From the perspective of a Person With Lived Experience (PWLE), the importance of this shift is profound. Megan Easton, a parent of a childhood cancer survivor and Co-Lead, Psychosocial & Survivorship research theme reflects, “while the care team delivered the best medical care for my child, there were no questions asked about our distress, anxiety, or mental health. We now know that health is holistic and addressing psychological distress is pivotal to addressing issues early.”

For her children, distress appeared in behavioral changes, anxiety, and emotional withdrawal. For the family, the strain was constant but often unspoken. “When your care team asks about emotional well-being, it validates those concerns; families often suppress emotions when interacting with their care providers, so a simple question on how you are coping can create space for conversation and ultimately a pathway for support.”

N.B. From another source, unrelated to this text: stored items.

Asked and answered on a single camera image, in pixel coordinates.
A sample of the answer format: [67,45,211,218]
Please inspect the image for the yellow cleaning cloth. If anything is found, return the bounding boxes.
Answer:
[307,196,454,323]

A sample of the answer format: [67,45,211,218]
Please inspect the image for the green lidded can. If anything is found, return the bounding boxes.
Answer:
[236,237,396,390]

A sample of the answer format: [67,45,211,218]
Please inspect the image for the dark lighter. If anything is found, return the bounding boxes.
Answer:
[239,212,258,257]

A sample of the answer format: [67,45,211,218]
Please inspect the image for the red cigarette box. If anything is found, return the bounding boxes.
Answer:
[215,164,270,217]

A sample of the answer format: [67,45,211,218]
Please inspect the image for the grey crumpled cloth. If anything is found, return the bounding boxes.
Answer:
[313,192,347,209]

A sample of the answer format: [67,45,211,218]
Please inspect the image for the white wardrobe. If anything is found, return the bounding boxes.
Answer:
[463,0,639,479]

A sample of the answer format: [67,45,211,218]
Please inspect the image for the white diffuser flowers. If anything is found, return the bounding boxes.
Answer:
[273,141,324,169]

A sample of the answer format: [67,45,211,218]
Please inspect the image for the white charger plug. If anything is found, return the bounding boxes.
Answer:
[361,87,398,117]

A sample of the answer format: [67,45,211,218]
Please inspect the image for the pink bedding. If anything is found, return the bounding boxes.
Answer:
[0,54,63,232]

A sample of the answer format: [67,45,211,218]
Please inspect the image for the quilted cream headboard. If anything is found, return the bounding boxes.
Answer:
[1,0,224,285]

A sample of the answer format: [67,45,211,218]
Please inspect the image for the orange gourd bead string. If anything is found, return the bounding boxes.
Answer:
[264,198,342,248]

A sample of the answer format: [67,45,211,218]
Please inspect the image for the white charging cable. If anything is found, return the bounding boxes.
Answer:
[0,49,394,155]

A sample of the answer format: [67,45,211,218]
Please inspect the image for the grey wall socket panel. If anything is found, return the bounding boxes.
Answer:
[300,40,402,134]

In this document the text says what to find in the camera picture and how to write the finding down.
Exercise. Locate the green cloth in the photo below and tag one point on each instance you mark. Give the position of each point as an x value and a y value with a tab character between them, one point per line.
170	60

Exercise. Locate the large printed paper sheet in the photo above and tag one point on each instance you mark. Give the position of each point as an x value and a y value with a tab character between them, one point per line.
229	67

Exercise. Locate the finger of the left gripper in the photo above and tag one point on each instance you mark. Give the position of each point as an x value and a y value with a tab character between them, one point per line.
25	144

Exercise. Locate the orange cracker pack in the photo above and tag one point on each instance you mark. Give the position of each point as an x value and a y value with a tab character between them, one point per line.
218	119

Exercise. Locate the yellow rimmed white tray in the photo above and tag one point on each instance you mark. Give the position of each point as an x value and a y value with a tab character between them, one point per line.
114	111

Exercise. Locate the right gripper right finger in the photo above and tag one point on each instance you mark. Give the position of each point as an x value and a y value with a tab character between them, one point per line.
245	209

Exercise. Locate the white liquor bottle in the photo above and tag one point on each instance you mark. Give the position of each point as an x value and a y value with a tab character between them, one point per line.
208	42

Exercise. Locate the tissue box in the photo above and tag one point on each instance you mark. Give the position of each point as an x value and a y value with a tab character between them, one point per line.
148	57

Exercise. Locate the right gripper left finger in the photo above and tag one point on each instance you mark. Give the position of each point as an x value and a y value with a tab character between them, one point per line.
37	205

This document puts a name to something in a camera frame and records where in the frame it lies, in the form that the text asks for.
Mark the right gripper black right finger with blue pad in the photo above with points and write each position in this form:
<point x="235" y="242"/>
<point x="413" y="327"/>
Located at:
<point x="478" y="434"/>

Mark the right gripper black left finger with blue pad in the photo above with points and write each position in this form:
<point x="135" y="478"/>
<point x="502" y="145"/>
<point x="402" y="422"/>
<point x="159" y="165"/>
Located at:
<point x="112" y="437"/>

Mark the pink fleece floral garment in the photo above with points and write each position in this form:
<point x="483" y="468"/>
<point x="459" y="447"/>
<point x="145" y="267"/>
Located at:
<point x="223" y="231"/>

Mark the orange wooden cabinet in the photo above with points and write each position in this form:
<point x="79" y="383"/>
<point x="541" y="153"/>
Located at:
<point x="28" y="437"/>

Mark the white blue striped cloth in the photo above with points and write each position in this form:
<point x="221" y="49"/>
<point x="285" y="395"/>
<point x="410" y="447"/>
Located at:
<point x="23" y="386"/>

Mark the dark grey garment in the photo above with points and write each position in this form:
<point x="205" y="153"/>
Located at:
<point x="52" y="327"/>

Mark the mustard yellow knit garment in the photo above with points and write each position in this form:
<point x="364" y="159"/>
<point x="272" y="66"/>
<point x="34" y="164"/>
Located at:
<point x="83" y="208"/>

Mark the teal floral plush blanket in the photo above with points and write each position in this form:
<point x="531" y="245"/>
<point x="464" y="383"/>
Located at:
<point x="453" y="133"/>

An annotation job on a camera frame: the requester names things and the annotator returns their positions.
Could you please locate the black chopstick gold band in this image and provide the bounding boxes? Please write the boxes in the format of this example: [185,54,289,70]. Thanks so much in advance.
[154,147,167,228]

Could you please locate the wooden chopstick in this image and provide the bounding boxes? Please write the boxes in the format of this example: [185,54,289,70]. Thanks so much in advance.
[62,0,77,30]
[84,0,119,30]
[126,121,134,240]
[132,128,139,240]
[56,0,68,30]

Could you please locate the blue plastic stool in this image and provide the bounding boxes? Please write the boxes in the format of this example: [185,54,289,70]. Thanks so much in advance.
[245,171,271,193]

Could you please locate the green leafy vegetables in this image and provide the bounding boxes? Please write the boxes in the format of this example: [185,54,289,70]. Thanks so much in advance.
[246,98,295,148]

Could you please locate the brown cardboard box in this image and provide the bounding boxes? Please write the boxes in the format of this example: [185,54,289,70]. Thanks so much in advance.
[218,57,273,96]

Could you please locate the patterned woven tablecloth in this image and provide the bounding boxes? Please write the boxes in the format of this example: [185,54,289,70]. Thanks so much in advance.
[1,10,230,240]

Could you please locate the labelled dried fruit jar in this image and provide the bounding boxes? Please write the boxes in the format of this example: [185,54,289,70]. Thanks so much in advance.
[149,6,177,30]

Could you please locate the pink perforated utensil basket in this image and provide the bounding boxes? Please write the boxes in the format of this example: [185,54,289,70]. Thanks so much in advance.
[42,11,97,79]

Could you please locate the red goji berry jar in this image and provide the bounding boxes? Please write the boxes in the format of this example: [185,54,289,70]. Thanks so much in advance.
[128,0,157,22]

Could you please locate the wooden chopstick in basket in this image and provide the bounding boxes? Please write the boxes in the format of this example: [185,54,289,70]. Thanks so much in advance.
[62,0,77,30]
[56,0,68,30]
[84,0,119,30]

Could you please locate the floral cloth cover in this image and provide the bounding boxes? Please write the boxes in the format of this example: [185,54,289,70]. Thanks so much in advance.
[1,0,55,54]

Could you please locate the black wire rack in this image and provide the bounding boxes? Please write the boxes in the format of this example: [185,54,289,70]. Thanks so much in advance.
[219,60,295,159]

Without screening, distress does not disappear – it often resurfaces later, sometimes more intensely, particularly in survivorship. For this reason, early identification allows for timely support, preventing escalation into crisis.

Embedding standardised screening into routine care is helping shift pediatric oncology toward a more holistic model – one where psychosocial needs and health is visible, integrated, and prioritized alongside physical treatment for better lifelong outcomes for children and families affected by cancer.